**TASK STATEMENT:**
Identify all lines of the data containing the string "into" and copy them.

*** Opening of RECORDED DATA ***

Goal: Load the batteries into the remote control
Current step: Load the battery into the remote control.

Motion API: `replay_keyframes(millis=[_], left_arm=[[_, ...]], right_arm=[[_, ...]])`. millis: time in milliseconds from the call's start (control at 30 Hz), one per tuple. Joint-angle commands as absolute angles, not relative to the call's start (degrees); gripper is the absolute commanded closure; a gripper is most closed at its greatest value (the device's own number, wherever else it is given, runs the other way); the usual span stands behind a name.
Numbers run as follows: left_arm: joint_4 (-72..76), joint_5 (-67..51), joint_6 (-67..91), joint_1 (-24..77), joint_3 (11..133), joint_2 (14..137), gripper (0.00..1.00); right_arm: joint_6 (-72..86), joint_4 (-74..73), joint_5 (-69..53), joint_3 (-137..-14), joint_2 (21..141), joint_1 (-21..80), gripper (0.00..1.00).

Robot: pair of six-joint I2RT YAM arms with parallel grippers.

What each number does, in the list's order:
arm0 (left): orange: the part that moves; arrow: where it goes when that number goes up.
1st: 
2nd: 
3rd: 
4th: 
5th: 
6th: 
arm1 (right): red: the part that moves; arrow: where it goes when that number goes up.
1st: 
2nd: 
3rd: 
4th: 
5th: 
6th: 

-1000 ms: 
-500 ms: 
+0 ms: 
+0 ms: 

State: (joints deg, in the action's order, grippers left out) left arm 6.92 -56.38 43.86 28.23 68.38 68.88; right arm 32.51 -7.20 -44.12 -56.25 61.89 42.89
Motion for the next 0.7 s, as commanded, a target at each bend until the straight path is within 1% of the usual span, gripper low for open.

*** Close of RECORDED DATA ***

**REPLY TO THE TASK:**
Goal: Load the batteries into the remote control
Current step: Load the battery into the remote control.

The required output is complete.